One last example of a science in forensics is toxicology. Toxicology is the science
dealing with the effects, antidotes, detection, etc., of poisons. (Dictionary.com) Toxicology can
be used anywhere from a homicide investigation to a traffic stop, and used on victims and/or
offenders. Toxicologist can also be pathologist and visa versa. Either that or a department could
have two people who each specialize in one, but it is more likely for there to be multiple people
working in both fields simultaneously. Everyday policeman can be toxicologists as well. Every
time a cop stops someone for a DUI search and they perform a breathalyzer test they are
temporarily acting as a toxicologist. The main job of a toxicologist is to test subjects of poisons,
drugs or alcohol and find if any are present in an individual. The purpose of the analyses is to
determine the cause of death, illness, or physical and/or mental impairment. This is the same for
living and dead individuals all depending on the circumstances of the person. Other analyses that
could be performed on a living person are: taking a urine sample, evaluating the root of a hair, or

blood evaluations. Those same analyses could be done on a dead person, but they can also test
tissue samples and the contents of the persons stomach or other internal organ, including the
brain.
To conclude, forensics science, or forensics, is crucial to the criminal justice system.

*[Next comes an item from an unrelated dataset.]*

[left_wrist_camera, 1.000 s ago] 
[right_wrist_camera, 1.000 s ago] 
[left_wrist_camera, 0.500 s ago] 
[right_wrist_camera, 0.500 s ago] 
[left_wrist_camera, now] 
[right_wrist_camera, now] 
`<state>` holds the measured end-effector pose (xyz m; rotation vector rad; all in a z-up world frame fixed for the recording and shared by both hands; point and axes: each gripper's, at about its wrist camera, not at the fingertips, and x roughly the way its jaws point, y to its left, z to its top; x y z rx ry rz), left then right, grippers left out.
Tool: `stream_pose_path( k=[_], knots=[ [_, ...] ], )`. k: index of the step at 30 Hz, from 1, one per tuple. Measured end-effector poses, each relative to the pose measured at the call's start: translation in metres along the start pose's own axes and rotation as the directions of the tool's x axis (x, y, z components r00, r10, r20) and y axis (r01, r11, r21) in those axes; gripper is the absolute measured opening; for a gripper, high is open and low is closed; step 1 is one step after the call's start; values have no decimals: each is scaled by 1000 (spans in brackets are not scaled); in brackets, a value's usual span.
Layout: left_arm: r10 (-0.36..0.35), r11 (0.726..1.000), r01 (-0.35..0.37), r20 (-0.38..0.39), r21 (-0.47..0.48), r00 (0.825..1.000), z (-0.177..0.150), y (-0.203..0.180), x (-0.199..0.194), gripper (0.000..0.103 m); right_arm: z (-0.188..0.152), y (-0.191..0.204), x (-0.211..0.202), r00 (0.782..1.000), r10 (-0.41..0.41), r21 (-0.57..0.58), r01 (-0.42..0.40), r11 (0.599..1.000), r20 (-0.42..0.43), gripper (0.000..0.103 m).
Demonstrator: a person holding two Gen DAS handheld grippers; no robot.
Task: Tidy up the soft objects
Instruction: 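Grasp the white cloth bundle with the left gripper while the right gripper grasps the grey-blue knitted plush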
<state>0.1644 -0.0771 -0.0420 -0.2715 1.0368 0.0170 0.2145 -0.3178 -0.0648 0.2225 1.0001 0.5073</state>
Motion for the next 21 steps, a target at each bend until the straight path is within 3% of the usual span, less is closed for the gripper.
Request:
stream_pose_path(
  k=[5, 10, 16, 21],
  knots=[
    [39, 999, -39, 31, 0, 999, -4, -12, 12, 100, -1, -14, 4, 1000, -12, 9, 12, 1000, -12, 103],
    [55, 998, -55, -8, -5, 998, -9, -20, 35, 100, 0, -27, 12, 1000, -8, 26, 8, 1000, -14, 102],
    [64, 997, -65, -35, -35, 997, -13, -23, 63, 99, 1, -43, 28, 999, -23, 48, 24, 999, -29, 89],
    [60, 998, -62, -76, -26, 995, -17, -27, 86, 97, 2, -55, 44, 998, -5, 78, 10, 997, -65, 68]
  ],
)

There are many technicians, investigators, and scientist needed to be able to collect evidence,
perform the analyses of the evidence, and interpret the results of the evaluations. Every field of
science uses its own strengths and backgrounds in assisting in examining every scrap of
evidence. There are an abounding number of diverse types of evidence and clues used to prove
facts about a criminal act. Each specimen can give numerous amounts of facts and information
needed to be closely inspected to get every detail. These fragments of evidence can range
anywhere from anything and everything at a crime scene to the specific surveillance camera
pointed at the right spot or a computer with e-mails tracing back to someone who committed a
credit card fraud and everywhere in between. After there has been a generous amount of
evidence collected, and because the pieces can be so specific yet general at the same time, they
can be used to solve a divergence of criminal cases. They can solve cold cases that havent been
looked at in years, but they can also solve a crime that happened only a year or two ago. In
addition they can assist in solving unique cases like arsons and missing persons. Forensic science
is such a diverse field that can change from day to day. There are not very many lines of work
that do that this is what makes forensics exclusive and extraordinary.